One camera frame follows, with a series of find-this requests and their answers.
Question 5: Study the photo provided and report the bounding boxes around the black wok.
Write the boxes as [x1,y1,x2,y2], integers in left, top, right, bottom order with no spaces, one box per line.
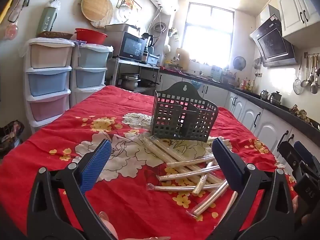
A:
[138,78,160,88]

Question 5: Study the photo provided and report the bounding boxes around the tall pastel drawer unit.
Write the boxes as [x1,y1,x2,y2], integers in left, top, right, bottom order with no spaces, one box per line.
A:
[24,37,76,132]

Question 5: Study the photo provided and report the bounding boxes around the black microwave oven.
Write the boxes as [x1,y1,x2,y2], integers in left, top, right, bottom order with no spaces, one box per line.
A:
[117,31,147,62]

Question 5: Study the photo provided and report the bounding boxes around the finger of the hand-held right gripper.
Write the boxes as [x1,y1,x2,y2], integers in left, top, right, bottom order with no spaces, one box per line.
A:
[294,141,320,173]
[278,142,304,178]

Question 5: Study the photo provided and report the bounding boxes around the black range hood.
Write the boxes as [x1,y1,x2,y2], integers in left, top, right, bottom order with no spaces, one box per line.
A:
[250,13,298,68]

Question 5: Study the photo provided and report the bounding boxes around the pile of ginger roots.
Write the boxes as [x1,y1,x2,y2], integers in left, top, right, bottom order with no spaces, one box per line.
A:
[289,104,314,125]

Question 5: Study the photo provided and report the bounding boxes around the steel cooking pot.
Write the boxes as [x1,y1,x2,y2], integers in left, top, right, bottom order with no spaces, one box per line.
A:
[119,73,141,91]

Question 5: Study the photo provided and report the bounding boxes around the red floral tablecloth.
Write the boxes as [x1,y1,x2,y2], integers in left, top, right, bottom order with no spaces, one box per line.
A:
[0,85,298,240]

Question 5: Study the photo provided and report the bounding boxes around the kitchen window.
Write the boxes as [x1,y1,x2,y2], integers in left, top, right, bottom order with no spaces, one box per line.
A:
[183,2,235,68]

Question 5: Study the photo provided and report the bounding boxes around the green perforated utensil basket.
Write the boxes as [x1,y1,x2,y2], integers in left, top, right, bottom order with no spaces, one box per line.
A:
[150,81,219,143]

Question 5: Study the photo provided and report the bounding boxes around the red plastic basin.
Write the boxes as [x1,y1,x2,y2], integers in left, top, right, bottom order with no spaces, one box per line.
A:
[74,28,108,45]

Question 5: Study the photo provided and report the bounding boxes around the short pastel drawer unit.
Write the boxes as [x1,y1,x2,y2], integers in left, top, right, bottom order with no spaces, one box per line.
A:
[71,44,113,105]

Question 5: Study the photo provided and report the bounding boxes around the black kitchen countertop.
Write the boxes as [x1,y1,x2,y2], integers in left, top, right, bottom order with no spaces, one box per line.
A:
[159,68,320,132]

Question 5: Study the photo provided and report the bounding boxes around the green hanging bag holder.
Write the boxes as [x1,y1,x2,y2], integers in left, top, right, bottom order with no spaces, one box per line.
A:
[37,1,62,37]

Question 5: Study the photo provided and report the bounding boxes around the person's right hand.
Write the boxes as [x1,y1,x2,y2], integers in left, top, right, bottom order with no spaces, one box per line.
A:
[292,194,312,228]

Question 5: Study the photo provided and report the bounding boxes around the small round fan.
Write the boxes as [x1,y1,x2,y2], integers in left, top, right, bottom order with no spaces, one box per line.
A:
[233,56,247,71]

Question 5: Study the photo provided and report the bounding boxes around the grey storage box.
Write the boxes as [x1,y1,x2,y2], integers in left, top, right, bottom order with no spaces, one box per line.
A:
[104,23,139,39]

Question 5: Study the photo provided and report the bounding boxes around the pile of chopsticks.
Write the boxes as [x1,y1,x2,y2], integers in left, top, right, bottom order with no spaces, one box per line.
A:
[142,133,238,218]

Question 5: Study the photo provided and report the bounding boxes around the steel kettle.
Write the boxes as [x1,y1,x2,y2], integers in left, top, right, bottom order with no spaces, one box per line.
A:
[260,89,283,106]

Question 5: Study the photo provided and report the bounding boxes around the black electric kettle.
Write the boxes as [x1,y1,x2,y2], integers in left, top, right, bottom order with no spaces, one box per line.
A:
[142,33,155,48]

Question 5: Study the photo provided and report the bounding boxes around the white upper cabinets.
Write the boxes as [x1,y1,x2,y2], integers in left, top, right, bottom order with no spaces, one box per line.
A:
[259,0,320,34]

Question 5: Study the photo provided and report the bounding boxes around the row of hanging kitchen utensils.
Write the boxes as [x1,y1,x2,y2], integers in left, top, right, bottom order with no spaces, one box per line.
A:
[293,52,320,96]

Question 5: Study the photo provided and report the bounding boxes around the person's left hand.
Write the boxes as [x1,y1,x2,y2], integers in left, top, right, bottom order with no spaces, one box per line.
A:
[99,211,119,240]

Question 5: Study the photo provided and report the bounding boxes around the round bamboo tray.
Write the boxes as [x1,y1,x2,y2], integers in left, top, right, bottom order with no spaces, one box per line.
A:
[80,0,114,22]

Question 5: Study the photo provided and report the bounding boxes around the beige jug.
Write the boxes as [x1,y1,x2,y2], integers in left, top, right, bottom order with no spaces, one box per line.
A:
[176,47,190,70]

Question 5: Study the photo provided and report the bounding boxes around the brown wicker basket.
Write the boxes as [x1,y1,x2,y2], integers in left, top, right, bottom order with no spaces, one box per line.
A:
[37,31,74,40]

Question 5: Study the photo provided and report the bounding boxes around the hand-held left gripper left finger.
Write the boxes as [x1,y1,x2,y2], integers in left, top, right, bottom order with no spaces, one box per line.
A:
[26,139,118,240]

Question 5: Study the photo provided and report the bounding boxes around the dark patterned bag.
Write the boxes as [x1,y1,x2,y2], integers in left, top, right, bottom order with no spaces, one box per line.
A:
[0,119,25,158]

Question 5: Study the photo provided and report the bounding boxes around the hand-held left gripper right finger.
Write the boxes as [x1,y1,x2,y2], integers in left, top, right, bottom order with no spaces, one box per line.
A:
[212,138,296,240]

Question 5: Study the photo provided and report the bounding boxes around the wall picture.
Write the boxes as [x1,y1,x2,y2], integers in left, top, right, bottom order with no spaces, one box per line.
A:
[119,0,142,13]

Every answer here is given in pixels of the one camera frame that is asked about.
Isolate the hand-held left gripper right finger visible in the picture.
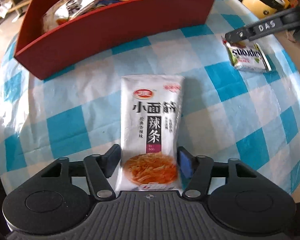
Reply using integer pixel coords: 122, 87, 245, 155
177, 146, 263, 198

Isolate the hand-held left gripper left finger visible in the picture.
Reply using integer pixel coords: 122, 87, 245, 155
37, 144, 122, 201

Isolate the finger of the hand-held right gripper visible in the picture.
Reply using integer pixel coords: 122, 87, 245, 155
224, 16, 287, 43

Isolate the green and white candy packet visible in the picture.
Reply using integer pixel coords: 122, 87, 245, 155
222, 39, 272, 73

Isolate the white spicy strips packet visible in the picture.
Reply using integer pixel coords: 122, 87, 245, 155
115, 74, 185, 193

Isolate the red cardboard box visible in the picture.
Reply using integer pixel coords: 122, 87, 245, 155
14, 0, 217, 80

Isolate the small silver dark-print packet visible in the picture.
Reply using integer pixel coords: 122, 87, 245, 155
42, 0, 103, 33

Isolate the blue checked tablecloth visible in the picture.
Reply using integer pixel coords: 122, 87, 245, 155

#### PROBLEM TO SOLVE:
Set down precisely the lines above between the line holding "the kitchen window." and the line holding "hanging bag holder.", inclusive, and nothing beyond them.

#### REPLY:
Question 5: Study the photo provided and report the bounding boxes around the kitchen window.
Write the boxes as [x1,y1,x2,y2], integers in left, top, right, bottom order with no spaces, one box per line.
A:
[183,2,235,68]

Question 5: Study the photo provided and report the bounding boxes around the green perforated utensil basket.
Write the boxes as [x1,y1,x2,y2], integers in left, top, right, bottom order with no spaces, one box per line.
A:
[150,81,219,143]

Question 5: Study the photo provided and report the bounding boxes around the red plastic basin.
Write the boxes as [x1,y1,x2,y2], integers in left, top, right, bottom order with no spaces, one box per line.
A:
[74,28,108,45]

Question 5: Study the photo provided and report the bounding boxes around the short pastel drawer unit.
Write the boxes as [x1,y1,x2,y2], integers in left, top, right, bottom order with no spaces, one box per line.
A:
[71,44,113,105]

Question 5: Study the photo provided and report the bounding boxes around the black kitchen countertop.
Write the boxes as [x1,y1,x2,y2], integers in left, top, right, bottom order with no spaces, one box per line.
A:
[159,68,320,132]

Question 5: Study the photo provided and report the bounding boxes around the green hanging bag holder.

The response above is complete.